The idea behind these unpaid portraits was to revive some of the subjects’ former fame, but since no museum or gallery had commissioned them (or would accept them, even as donations), they ended up lining the living room wall in rows, a jury box of befuddled uncles.

Growing up, Lucifer thought portraits were ridiculous, and that his father’s clients were shallow and stupid. But around the time of his twelfth birthday, curiosity began to gnaw at him. If his father could make a grain dealer look like a university president, how dignified would Lucifer look in oil?

Victoria Patterson’s “The First and Second Time” takes an unflinching look at the sexual awakening of a teenage girl who is struggling to cope with her parents’ divorce:

…Rosie had once been Daddy’s little princess. Before the divorce, her father had slept in the guest room on the foldout sofa bed. Above the sofa was a crudely drawn picture of ice skaters. Her room was next to this room, and often her father would climb into her bed, on top of her beige silk comforter.

He would fall asleep easily. She never got accustomed to having her father’s adult-size body in her bed, and she would not sleep. It made her feel weird, as if she was the wife and not the daughter, but she would let him stay because she knew he was desperately lonely.

She would become hyper-aware of his breathing, the way it would develop into a snore, counting the seconds between her breaths and his long breaths. She would try to time her breaths to his, but she could not.

He had hair on his arms; his lips parted when he fell asleep; a scar divided his left eyebrow; his mustache brushed against his top lip; his face relaxed. Eventually, he would stir and turn, curling into a fetal position. She would move her body if his arm or leg touched.
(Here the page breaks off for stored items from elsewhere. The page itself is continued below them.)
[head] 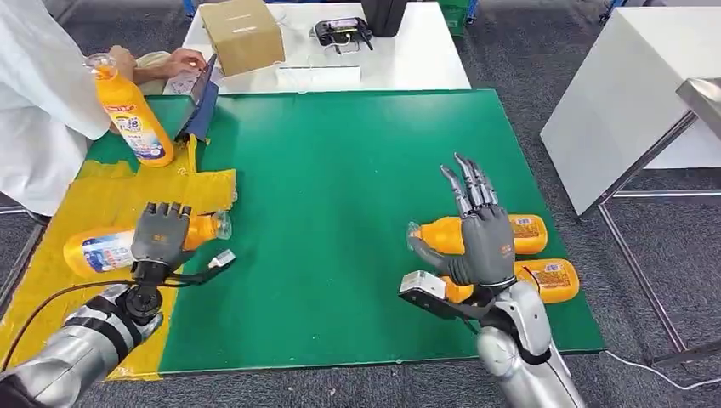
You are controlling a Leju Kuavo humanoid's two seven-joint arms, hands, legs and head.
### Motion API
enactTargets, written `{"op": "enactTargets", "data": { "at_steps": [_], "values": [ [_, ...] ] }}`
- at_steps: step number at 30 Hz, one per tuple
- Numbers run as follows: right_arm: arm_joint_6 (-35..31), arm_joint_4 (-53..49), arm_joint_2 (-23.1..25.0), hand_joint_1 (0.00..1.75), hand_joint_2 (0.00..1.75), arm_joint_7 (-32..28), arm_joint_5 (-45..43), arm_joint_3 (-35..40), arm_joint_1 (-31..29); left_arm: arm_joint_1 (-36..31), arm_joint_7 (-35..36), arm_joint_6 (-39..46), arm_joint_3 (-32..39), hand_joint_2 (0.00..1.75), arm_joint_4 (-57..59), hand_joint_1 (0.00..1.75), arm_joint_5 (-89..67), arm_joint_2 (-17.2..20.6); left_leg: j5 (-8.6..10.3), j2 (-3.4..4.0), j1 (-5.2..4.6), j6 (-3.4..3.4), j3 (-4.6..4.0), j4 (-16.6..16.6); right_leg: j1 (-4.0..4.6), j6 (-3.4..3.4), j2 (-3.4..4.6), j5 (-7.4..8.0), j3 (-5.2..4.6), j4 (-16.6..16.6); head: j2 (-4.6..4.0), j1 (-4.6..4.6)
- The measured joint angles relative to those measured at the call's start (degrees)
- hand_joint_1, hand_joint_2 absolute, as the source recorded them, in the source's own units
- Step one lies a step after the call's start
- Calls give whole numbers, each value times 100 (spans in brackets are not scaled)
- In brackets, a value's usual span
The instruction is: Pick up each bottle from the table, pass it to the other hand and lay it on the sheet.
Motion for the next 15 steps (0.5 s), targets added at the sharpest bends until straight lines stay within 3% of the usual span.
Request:
{"op": "enactTargets", "data": {
  "at_steps": [2, 10, 15],
  "values": [
    [141, 22, -111, 0, 175, 74, 80, 0, -64, -25, 11, 48, -325, 175, 241, 0, 24, -21, 0, -6, 1, 0, 0, 0, 1, 0, -6, -1, 3, 0, 0, -2],
    [643, 359, -389, 0, 175, 468, 389, 24, -414, 14, -1367, 254, 231, 175, 668, 0, 1052, -356, 6, -38, 1, 6, 6, -2, 1, 0, -38, -4, 21, 2, 0, 0],
    [1237, 848, -575, 0, 175, 723, 583, 42, -730, 399, -3007, 315, 1983, 175, 287, 0, 2167, -750, 13, -36, -10, 17, 5, 0, -8, 9, -39, 3, 15, 1, 0, -4]
  ]
}}
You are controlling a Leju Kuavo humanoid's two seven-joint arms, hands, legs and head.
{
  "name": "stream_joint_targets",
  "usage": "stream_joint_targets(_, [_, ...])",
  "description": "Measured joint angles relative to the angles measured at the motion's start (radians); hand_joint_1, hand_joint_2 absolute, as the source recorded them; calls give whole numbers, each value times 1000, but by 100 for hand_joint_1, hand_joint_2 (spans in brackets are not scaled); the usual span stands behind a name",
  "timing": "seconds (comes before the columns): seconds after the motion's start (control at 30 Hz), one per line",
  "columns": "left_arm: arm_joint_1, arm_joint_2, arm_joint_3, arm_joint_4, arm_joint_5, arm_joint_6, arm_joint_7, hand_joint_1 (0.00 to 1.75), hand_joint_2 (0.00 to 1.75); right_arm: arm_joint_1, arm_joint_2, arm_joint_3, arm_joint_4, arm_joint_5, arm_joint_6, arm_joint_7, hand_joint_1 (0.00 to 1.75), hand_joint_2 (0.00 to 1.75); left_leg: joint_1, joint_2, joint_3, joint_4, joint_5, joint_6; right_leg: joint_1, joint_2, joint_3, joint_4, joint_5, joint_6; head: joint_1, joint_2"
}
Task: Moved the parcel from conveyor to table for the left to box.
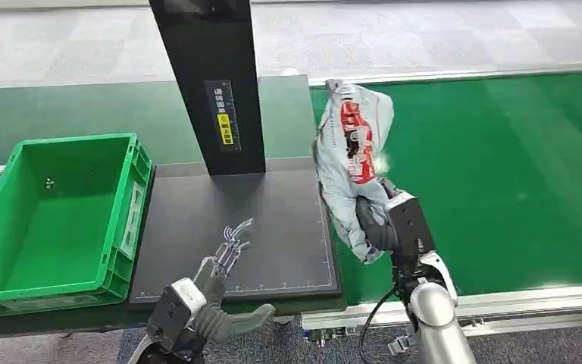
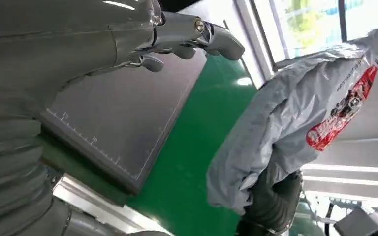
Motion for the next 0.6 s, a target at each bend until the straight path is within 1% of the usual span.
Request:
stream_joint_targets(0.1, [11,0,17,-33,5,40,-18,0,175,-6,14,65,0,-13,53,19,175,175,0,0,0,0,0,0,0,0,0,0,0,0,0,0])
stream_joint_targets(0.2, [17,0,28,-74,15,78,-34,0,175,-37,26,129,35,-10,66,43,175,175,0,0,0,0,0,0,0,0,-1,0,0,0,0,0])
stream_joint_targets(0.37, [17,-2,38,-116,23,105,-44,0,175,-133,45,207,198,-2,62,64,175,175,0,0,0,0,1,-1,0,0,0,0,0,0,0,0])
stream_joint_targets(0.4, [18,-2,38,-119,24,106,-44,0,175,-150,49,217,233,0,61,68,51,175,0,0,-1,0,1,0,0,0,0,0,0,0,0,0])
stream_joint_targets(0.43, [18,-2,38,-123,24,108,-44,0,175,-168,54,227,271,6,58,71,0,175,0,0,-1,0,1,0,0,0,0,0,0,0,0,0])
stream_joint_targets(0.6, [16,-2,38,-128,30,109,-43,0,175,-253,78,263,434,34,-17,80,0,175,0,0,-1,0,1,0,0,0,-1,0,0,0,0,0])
Always, he would wake, startled by one of his more resonant snores, or for no predictable reason. She would pretend to be asleep. She didn’t want him to feel guilty about keeping her awake.

Sometimes, smelling of moist sleep, his lips would touch her cheek, his mustache brushing against her skin. He always returned to the sofa bed. She would feel relief when he left, although she would curl into the warm spot his body had created on her bed, and finally drift to sleep.
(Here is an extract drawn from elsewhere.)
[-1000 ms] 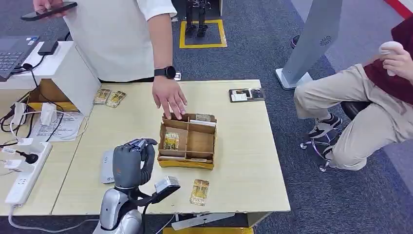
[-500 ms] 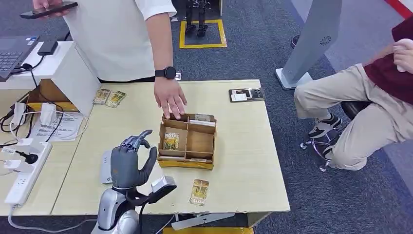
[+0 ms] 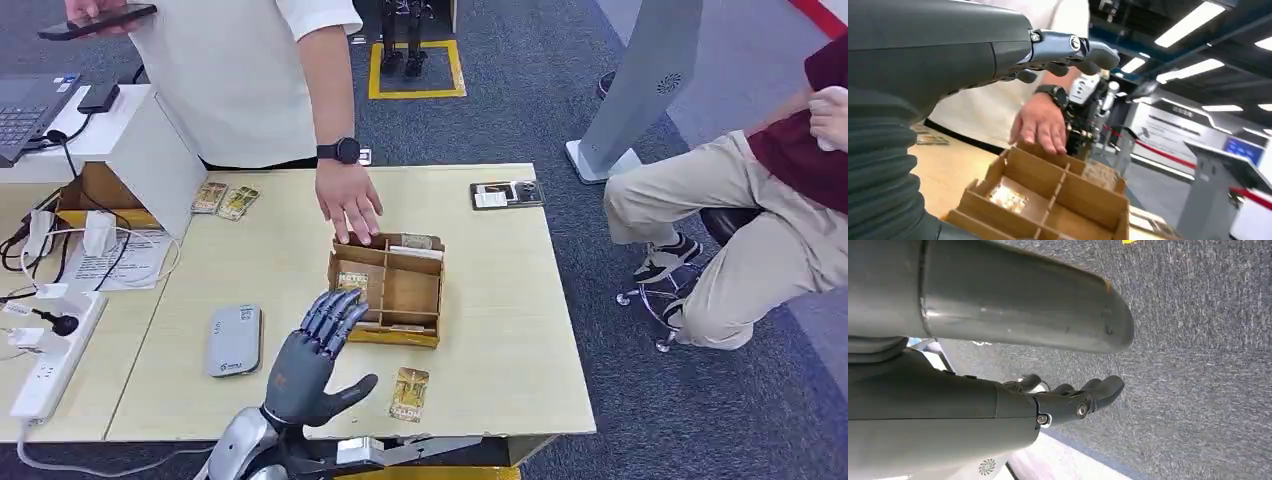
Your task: Pass the card to the sensor for recognition and then transmit it.
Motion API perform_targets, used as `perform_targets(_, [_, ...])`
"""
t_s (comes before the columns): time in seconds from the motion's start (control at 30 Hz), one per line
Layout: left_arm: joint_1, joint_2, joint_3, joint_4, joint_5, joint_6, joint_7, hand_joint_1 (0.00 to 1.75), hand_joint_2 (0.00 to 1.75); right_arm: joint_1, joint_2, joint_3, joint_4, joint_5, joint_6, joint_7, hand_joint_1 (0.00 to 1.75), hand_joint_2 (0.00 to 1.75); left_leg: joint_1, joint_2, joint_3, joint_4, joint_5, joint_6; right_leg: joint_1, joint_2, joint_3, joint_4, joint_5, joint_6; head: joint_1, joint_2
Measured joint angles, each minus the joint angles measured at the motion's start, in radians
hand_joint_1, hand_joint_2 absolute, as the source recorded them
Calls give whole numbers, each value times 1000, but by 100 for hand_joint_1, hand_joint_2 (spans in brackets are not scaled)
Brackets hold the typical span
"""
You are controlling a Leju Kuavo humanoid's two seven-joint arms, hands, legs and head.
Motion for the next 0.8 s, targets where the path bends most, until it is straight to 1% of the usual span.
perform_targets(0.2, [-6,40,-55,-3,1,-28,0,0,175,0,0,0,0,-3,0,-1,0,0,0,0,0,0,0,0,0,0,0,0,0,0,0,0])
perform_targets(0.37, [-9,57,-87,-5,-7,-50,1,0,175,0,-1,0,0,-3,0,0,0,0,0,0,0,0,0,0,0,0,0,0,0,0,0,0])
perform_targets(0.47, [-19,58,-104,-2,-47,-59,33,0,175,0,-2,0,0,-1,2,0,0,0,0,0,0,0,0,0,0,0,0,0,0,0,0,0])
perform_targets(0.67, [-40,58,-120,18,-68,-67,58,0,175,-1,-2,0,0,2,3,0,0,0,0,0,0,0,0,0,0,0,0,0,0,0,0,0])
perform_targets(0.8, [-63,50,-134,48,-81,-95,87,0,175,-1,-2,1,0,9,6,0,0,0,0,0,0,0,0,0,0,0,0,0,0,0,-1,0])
Boston Review is a well-regarded magazine of poetry and progressive politics which offers several annual contests. A lot of their content is available online. Tiphanie Yanique’s lush and haunting story “How to Escape from a Leper Colony” won their 13th annual short story contest in 2006. It’s the title story of her new collection, coming in 2010 from Graywolf Press.
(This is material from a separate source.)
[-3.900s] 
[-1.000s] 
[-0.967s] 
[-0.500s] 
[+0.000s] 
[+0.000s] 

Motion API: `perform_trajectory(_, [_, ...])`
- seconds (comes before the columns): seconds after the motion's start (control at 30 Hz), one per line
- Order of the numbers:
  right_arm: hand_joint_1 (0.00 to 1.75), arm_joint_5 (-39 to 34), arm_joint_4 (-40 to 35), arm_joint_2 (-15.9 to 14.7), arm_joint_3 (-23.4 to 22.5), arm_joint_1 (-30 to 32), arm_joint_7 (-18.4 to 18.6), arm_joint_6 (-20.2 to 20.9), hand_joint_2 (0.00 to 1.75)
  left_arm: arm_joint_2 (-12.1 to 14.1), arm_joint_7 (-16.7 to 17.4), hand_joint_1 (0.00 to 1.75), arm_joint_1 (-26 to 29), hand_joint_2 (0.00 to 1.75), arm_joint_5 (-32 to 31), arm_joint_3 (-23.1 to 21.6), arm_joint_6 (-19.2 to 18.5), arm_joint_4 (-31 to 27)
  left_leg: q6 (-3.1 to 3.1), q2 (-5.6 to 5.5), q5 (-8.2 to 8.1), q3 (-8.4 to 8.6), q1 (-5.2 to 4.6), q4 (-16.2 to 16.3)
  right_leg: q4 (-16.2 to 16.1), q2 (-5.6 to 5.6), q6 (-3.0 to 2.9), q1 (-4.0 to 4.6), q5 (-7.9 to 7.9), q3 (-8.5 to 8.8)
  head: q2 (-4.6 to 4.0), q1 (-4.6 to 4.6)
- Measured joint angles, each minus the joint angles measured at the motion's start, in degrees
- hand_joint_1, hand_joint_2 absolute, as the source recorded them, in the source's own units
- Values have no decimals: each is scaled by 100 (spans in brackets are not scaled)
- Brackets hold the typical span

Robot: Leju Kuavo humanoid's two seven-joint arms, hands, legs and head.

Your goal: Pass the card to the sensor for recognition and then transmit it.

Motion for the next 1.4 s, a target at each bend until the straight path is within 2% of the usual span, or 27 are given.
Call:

…When I left Trinidad for Chacachacare it was 1939 and I was only 14. I came for two reasons. The first was to bury my father, who had lived there for three years and had just died. The second was because I had become a leper. It was in my arm. The same arm my mother held as she walked me to the dock and left me there. Her cotton sari swishing the ground as she ran back to the main street, to catch a bus that would take the whole day to get her back to San Fernando, way down in South. I thought of her sitting in the bus for hours, her face against the glass, the hole in her nose empty because she had sold the gold to buy me a used sari and a bag of sweets as a gift for my new caretakers.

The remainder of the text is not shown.